Doğu Akdeniz’de artan gerilim, bölgenin jeopolitik önemi sebebiyle yalnızca denize kıyıdaş ülkeleri değil; aynı zamanda bölgesel ve küresel aktörleri de harekete geçirmiştir. Doğu Akdeniz’de Güney Kıbrıs Rum Yönetimi (GKRY), Yunanistan, Mısır ve İsrail’in enerji arama faaliyetlerine ek olarak Avrupalı ve Amerikalı şirketlerin de etkin olduğu görülmektedir. Bahsi geçen aktörler, bölgedeki faaliyetleri esnasında Türkiye’nin ve Kuzey Kıbrıs Türk Cumhuriyeti’nin (KKTC) haklarını göz ardı etmektedir. Bu duruma karşı Türkiye’nin bölgeye sondaj gemilerini göndermesi ise Ankara’nın kendi haklarını koruma konusundaki kararlılığını göstermektedir. Türkiye’nin bu hamlesinin bölgede etkin olan diğer aktörler tarafından endişeyle karşılandığı ifade edilebilir. Bu noktada merak edilen konulardan biri de Rusya’nın Doğu Akdeniz’deki gelişmelere nasıl yaklaştığıdır.

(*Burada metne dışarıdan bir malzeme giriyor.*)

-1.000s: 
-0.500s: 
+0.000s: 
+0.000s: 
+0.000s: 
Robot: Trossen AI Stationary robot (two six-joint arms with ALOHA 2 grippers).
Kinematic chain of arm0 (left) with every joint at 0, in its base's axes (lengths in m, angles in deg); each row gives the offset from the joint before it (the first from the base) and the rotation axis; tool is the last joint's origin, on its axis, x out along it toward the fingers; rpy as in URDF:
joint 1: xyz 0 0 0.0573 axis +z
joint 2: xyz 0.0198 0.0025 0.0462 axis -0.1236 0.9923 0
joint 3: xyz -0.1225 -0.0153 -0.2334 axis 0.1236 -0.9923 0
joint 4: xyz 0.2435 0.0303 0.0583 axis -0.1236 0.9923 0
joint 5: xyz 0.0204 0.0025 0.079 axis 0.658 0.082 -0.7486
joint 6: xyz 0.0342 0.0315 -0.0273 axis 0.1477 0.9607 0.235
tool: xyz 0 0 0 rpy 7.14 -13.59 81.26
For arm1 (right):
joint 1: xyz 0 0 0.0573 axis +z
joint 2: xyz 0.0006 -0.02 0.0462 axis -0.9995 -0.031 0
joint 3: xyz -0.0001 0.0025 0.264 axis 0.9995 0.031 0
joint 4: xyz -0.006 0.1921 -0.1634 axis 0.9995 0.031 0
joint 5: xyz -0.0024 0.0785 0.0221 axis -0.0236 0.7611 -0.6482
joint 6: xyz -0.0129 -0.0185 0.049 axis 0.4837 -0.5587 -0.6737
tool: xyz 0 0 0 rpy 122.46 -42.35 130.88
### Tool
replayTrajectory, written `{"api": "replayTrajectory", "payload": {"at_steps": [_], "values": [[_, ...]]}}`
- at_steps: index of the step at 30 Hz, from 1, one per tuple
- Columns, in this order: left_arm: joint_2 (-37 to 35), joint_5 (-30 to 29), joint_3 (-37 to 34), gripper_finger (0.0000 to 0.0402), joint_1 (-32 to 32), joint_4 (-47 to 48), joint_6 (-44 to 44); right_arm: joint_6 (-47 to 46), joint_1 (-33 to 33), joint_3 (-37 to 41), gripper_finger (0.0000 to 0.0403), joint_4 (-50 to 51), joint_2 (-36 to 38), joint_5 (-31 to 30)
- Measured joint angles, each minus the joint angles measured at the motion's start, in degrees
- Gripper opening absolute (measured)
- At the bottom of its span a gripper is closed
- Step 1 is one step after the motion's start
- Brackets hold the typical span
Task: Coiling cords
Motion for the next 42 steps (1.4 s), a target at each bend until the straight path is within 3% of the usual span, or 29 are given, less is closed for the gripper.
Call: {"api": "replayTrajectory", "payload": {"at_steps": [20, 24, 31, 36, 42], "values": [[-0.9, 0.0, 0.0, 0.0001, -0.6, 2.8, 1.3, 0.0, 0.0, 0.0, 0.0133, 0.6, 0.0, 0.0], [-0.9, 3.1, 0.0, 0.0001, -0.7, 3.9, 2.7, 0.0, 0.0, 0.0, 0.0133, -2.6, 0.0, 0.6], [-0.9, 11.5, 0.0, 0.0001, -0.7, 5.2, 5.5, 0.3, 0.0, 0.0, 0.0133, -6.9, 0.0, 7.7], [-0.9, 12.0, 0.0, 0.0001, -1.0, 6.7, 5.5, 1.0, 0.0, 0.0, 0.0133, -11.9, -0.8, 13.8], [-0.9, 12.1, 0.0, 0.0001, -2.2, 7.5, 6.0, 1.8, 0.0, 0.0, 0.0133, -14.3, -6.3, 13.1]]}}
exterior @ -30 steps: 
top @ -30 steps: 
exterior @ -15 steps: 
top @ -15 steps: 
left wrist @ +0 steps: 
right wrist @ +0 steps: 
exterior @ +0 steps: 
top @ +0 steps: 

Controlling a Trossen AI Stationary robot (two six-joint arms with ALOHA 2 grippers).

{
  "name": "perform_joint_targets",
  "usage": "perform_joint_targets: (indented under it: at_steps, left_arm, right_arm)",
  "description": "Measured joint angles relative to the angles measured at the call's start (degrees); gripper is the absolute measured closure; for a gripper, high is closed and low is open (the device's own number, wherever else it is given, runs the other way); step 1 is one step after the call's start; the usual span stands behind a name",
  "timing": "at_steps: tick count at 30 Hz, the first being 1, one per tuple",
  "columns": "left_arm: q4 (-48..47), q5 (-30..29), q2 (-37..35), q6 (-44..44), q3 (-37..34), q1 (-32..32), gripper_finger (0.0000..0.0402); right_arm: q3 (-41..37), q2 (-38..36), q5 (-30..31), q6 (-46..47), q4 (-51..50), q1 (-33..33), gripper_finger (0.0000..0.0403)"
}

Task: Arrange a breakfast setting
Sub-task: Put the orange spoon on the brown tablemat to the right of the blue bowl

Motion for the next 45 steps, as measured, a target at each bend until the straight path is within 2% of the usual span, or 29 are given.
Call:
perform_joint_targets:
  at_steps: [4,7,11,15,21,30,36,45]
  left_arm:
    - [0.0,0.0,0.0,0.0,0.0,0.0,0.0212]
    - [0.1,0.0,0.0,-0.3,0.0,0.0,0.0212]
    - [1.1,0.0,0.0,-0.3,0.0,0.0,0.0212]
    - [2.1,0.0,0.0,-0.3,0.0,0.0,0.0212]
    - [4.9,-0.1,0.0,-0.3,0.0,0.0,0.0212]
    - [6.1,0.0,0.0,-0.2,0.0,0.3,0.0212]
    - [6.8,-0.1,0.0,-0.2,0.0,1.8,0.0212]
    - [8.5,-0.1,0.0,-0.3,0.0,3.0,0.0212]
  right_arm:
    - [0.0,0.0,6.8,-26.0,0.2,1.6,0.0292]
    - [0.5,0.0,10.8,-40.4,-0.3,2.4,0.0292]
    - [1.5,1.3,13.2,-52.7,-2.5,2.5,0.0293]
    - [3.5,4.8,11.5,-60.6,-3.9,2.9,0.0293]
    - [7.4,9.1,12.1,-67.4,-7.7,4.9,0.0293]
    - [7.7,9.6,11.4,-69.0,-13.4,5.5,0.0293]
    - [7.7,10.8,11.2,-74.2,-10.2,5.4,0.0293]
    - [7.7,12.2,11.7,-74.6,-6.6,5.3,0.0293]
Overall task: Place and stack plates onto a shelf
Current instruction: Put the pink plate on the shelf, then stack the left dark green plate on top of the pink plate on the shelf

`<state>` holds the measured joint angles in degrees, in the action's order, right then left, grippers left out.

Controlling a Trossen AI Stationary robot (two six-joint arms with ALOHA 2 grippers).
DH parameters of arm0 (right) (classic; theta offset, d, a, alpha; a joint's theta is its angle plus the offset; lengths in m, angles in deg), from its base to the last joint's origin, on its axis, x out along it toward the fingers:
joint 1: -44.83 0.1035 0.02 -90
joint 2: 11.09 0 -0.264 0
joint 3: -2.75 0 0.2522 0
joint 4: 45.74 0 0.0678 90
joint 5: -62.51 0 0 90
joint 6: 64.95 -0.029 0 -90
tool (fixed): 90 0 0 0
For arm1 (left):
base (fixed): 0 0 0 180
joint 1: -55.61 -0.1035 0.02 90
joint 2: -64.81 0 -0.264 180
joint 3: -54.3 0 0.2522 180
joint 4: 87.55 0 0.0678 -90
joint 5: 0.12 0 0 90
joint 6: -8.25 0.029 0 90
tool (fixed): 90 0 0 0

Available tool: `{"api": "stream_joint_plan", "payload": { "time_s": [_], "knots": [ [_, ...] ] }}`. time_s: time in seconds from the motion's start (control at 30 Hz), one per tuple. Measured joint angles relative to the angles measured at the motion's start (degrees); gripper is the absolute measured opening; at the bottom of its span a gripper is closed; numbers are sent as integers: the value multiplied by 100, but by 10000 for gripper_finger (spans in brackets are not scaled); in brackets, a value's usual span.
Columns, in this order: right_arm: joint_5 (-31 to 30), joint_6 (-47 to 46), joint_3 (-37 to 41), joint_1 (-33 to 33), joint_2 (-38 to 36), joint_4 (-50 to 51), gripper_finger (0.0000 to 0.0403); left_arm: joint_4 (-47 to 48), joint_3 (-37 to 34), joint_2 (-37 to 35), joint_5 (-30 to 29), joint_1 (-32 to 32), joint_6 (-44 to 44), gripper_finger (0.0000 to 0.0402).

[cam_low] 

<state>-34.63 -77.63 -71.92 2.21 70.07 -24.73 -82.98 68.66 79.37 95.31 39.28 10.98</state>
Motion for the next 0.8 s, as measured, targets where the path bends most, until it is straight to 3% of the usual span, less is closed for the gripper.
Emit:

Rusya Dışişleri Bakanlığı’ndan 8 Temmuz 2019 tarihinde yapılan yazılı açıklamada şu hususlar belirtilmiştir:[1]
“Türkiye’ye ait ikinci bir geminin sondaj keşif çalışmaları yapmak üzere GKRY münhasır ekonomik bölgesine girdiği haberlerini endişeyle takip ediyoruz. GKRY’nin egemenliğinin ihlal edilmesinin Kıbrıs Sorunu’na kalıcı, uygulanabilir ve adil bir çözüm için uygun koşulların yaratılmasına yardımcı olamayacağına inanıyoruz”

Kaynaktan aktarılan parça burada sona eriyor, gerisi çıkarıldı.